13. ARNOLD THE PIG WAS NOT EATEN AT THE SHOW'S WRAP PARTY.
After the show wrapped, the actors were often asked what happened to Arnold the pig. On one such occasion, Tom Lester, the actor who played Eb Dawson, responded that Arnold was cooked and eaten at the luau-themed wrap party. Don't worry—he wasn't.
14. THERE WAS A REUNION SHOW IN 1990.
Return to Green Acres saw Oliver and Lisa—you guessed it—returning to Green Acres after spending 20 years back in New York. Mr.
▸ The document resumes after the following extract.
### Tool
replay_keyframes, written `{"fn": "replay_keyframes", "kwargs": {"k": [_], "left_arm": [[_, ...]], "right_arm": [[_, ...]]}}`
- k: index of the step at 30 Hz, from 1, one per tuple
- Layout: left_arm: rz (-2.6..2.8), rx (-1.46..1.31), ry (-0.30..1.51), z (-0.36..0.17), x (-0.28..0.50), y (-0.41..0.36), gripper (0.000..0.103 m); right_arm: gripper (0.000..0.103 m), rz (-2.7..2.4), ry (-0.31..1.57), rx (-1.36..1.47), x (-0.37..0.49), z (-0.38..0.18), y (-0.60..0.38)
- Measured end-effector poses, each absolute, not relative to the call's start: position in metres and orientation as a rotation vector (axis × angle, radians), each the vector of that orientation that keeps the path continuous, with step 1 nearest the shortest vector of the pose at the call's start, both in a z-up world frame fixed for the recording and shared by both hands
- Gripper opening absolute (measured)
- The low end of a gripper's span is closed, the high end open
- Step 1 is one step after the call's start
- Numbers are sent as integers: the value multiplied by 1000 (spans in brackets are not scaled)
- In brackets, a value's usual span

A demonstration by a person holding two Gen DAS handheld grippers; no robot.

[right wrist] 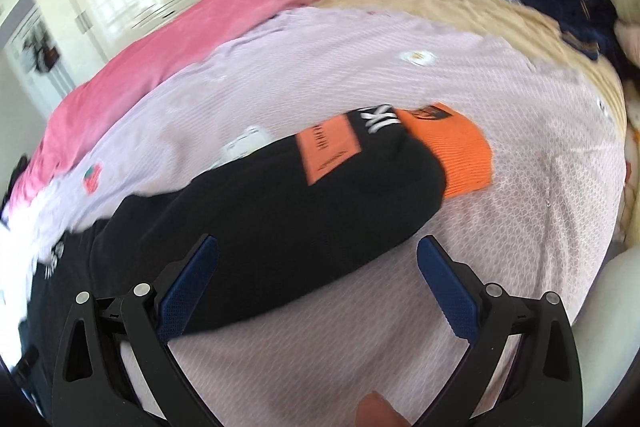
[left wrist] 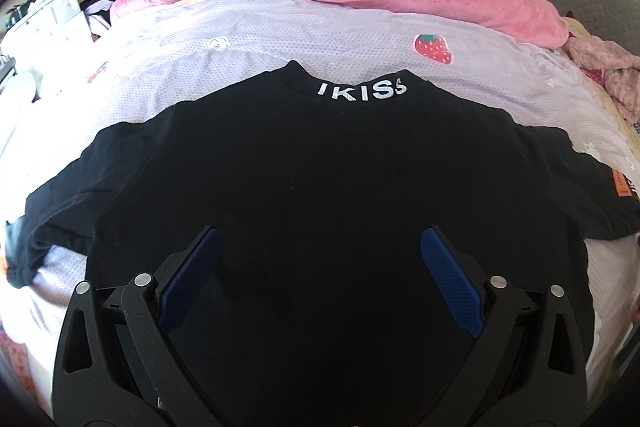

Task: Fold small clothes
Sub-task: 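Move the right tool to the orange-cuffed sleeve and grasp the cuff, then lift the orange cuff with the right tool toward the left tool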

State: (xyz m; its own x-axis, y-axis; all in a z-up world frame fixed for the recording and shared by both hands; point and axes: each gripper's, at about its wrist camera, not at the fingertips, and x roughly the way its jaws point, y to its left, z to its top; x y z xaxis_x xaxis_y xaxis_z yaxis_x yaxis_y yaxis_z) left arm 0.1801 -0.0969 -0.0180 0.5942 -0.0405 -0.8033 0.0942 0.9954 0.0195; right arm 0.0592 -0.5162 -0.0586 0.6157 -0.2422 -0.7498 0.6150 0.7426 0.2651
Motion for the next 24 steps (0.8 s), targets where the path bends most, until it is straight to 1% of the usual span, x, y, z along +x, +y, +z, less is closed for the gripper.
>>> {"fn": "replay_keyframes", "kwargs": {"k": [9,18,19,21,22,23,24], "left_arm": [[-62,67,939,-21,209,-108,94],[-76,74,956,-30,237,-120,94],[-75,75,955,-31,240,-121,94],[-70,71,956,-34,246,-121,94],[-65,65,955,-36,248,-120,94],[-62,62,953,-36,250,-119,94],[-56,60,951,-38,251,-118,94]], "right_arm": [[99,-565,767,639,71,-69,-558],[99,-546,708,669,85,-67,-573],[97,-535,696,665,86,-65,-573],[87,-514,667,673,87,-63,-574],[78,-513,661,673,87,-62,-575],[71,-511,651,673,87,-61,-576],[68,-507,644,671,88,-61,-577]]}}
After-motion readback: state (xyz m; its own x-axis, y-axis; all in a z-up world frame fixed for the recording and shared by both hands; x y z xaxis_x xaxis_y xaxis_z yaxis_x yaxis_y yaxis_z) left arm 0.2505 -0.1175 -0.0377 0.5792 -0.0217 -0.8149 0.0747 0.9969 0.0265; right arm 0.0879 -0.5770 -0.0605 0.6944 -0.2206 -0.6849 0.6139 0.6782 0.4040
Haney is up to one of his underhanded schemes as usual, and the residents of Hooterville need the Douglases to save the town.
15. THE SHOW EXPERIENCED A REVIVAL IN THE 1990s.
In the 1990s, Nick at Nite brought Green Acres back, advertising it with the tagline, “It’s not stupid ... it’s surrealism!” Apparently they weren't the only ones who thought so. "A professor once told me students see it as surrealistic," Albert told People Magazine. "He said, 'The comedy is like Pickwick Papers or Gulliver's Travels or Voltaire. It's so far out that it becomes truth, deep truth.'"
And there could be more Green Acres on the way. The book was written for a Broadway production as of 2012, and a movie was in the works at the same time. Not much has happened since, at least not publicly, but you never know when those projects will pop up again.